What this task involves
Find all lines below containing the string "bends" and return them.

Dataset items
BEGIN

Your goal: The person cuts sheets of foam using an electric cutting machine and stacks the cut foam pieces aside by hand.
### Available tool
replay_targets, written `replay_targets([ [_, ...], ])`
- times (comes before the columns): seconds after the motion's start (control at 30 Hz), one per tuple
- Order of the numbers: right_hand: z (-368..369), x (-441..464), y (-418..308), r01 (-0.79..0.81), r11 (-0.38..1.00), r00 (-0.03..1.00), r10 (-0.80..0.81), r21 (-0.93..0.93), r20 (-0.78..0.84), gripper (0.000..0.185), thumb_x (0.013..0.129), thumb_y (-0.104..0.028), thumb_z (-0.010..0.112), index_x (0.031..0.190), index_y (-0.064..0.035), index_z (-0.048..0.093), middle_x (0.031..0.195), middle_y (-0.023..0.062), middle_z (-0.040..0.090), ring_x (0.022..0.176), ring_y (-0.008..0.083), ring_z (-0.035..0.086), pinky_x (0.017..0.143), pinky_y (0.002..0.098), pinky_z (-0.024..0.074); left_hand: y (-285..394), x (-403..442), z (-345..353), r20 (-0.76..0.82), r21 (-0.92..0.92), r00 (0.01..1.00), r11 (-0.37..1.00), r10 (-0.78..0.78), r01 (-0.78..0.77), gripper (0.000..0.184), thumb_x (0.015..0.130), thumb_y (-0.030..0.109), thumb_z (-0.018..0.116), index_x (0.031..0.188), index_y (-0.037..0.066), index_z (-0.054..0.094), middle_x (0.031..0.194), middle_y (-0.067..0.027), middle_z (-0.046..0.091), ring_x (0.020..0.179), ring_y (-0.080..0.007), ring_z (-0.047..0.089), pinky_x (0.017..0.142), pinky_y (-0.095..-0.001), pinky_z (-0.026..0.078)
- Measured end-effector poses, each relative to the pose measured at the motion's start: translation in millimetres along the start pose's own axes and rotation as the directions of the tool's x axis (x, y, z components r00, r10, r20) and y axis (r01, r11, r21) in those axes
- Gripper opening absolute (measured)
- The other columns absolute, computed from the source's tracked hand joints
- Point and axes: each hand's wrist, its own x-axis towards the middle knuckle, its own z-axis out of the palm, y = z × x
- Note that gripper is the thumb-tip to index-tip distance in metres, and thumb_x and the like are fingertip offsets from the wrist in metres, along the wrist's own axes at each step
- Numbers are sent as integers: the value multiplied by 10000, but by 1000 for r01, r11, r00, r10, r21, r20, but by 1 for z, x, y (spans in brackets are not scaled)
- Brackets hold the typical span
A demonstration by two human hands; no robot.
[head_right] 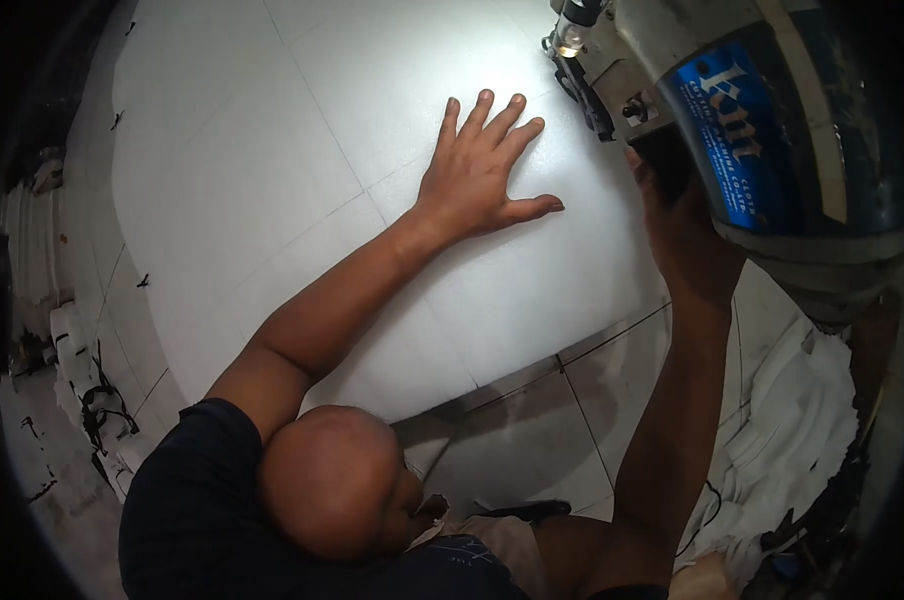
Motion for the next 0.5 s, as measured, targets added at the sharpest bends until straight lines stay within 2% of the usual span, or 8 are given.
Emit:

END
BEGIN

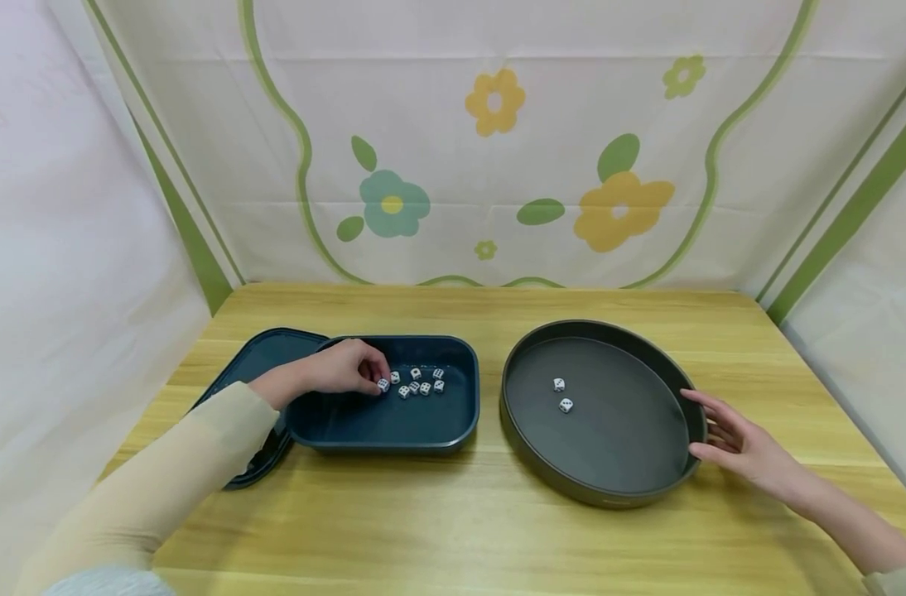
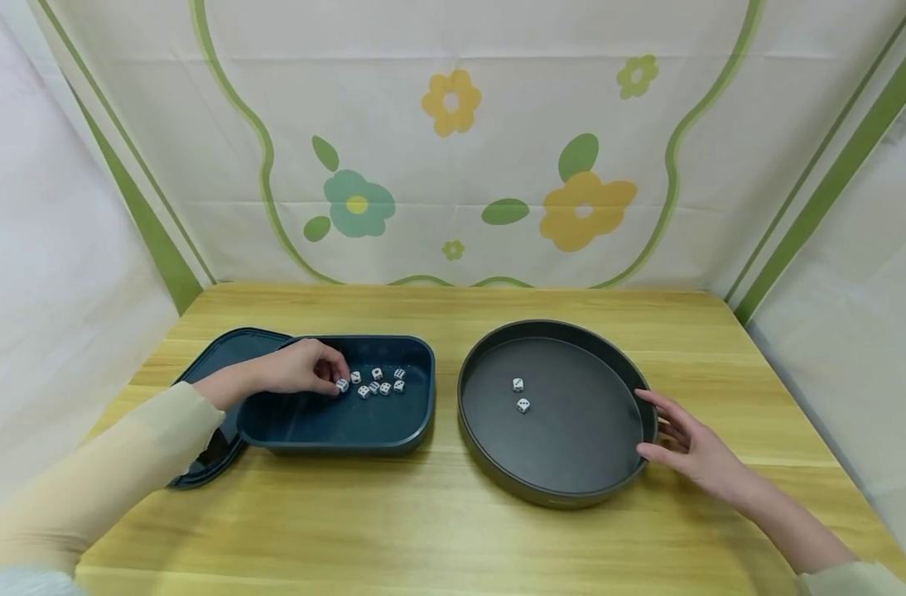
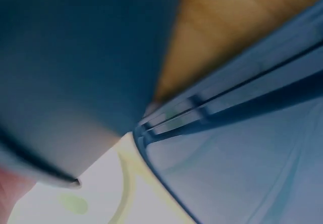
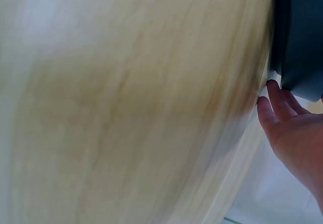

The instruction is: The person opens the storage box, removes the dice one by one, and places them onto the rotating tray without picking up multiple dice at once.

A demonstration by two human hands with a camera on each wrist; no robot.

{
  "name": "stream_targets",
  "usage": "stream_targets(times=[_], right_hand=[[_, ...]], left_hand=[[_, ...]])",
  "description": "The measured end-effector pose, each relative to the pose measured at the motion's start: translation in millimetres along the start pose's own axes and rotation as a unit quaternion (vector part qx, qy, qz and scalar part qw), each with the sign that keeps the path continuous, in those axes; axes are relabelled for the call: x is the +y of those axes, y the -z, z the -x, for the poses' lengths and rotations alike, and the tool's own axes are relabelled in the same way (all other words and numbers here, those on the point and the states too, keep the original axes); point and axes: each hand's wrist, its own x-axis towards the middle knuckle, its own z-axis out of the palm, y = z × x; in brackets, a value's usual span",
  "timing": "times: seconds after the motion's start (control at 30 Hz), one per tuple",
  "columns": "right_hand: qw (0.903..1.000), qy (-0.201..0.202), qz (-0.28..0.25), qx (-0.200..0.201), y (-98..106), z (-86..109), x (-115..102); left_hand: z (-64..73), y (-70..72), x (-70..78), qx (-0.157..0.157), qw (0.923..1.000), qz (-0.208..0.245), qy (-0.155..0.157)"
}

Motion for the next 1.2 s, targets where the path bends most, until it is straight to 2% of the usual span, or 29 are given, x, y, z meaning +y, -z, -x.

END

Response box
Motion for the next 0.5 s, as measured, targets added at the sharpest bends until straight lines stay within 2% of the usual span, or 8 are given.
Motion for the next 1.2 s, targets where the path bends most, until it is straight to 2% of the usual span, or 29 are given, x, y, z meaning +y, -z, -x.

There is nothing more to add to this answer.